Separately, some of the biggest energy producers operating in Nigeria are owed billions of dollars in arrears for joint ventures with the government. Many are shifting their focus offshore, as security concerns and payment issues mount.
“You cannot coerce a company to invest … There needs to be a well thought out policy in place to attract such investment,” said one Nigerian oil industry veteran.
Last month, ExxonMobil agreed to sell its majority stake in its Nigerian marketing and retail arm to a local company.
But Kachikwu said he wants companies to invest in more infrastructure such as refineries and pipelines, while the country is also seeking crude-for-loans deals to monetise its untapped oil resources.
“The petroleum industry got us here. It has got to get us out of here too,” he said. “It (high oil prices) spoilt everybody and we messed it all up.”
The former ExxonMobil executive said Nigeria was also in talks with the Indian government and could sign a preliminary $15 billion five-year forward sales agreement with the Asian country by the end of the year.
“You have to be careful as to how many (forward sales deals) you take,”
Kachikwu said. “You have to tie that to your capability to produce and your ability to grow production.”
Drawing in foreign investors is particularly critical as the government struggles to borrow from international sources of funding. Investors and lenders including the World Bank have raised concerns about the government’s management of the economic crisis, and plans for a Eurobond and foreign borrowing have so far not come through.

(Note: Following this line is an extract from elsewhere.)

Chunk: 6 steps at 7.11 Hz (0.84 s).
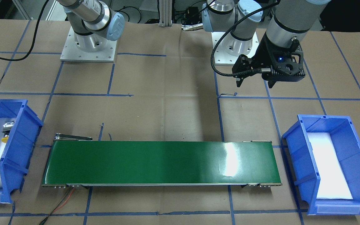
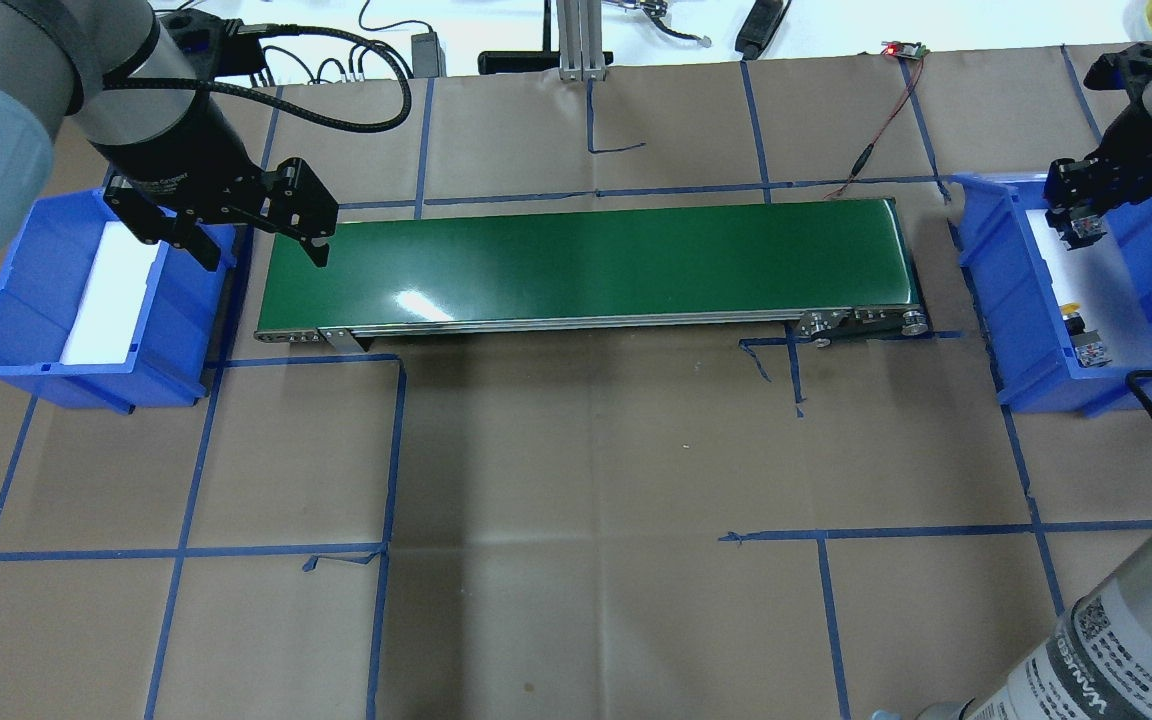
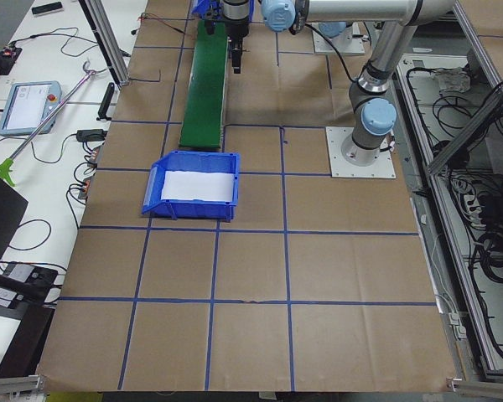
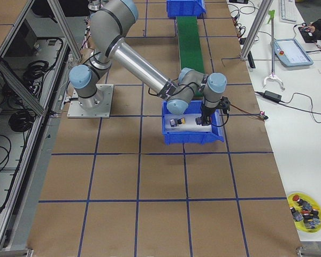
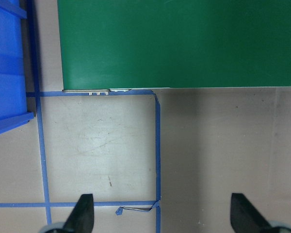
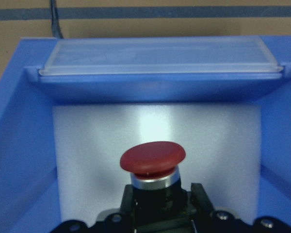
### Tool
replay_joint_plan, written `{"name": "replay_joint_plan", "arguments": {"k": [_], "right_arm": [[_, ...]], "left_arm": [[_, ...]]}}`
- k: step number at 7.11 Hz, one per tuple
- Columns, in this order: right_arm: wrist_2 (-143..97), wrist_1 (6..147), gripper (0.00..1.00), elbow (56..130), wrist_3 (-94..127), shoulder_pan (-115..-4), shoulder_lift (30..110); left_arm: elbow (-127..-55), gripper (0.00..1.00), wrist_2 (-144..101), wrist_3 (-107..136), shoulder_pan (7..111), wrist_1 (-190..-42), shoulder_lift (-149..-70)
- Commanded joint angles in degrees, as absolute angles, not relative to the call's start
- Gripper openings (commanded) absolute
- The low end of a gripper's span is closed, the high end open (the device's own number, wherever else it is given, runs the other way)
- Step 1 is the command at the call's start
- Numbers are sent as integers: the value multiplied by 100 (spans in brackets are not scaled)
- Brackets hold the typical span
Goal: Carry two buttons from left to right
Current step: 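Lower the red button into the bin and open the right gripper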
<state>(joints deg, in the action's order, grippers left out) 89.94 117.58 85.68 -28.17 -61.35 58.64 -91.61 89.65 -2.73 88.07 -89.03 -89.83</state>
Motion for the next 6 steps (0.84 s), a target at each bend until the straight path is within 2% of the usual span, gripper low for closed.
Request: {"name": "replay_joint_plan", "arguments": {"k": [1, 2, 6], "right_arm": [[9070, 11777, 32, 8683, -2804, -6117, 5827], [9079, 11769, 99, 8684, -2778, -6126, 5818], [9157, 11594, 99, 8404, -2751, -6135, 6098]], "left_arm": [[-9158, 100, 8965, -272, 8807, -8903, -8982], [-9158, 100, 8965, -272, 8807, -8903, -8982], [-9158, 100, 8956, -272, 8807, -8903, -8982]]}}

In the latest blow this week, the Senate rejected President Muhammadu Buhari’s plan to borrow $30bn from abroad for infrastructure projects and budget support.
Foreign and domestic industry executives are also less sanguine. They say the investment climate under the Buhari administration has so far been characterised by policy uncertainties and a sense of hostility towards the private sector.
The prospect of even partial privatisation of state assets such as refineries is politically sensitive.
Meanwhile, the Nigerian National Petroleum Corporation (NNPC) has defended the recent adjustment of the pump price of petrol at its retail outlets. The corporation has also denied ever meeting with Buhari to lobby for a price hike of petrol.
According to a statement from the corporation’s Group General Manager Public Affairs, Mallam Garuba Deen Muhammad yesterday in Abuja, NNPC said there was no time its management met with Buhari to push for a hike in the price of petrol from its current N145 to N150 per litre.
It said it was not statutorily empowered to make any adjustment in the pricing template of petroleum products approved by the Petroleum Products Pricing Regulatory Agency (PPPRA), adding that the media reports in this regard were not true.
The corporation stated that the price adjustment at its petrol stations from N141 to N145 per litre was still within the price band of N135 and N145 per litre approved on May 11, 2016 by the PPPRA, which is the statutory body in charge of petroleum products pricing in Nigeria.
It assured marketers and motorists of its readiness to continue to play its statutory role of being the supplier of last resort and ensuring energy security for the country.
NNPC also stated that it has over 1.6 billion litres of petrol in-country that would take the country up to 45 days to run out.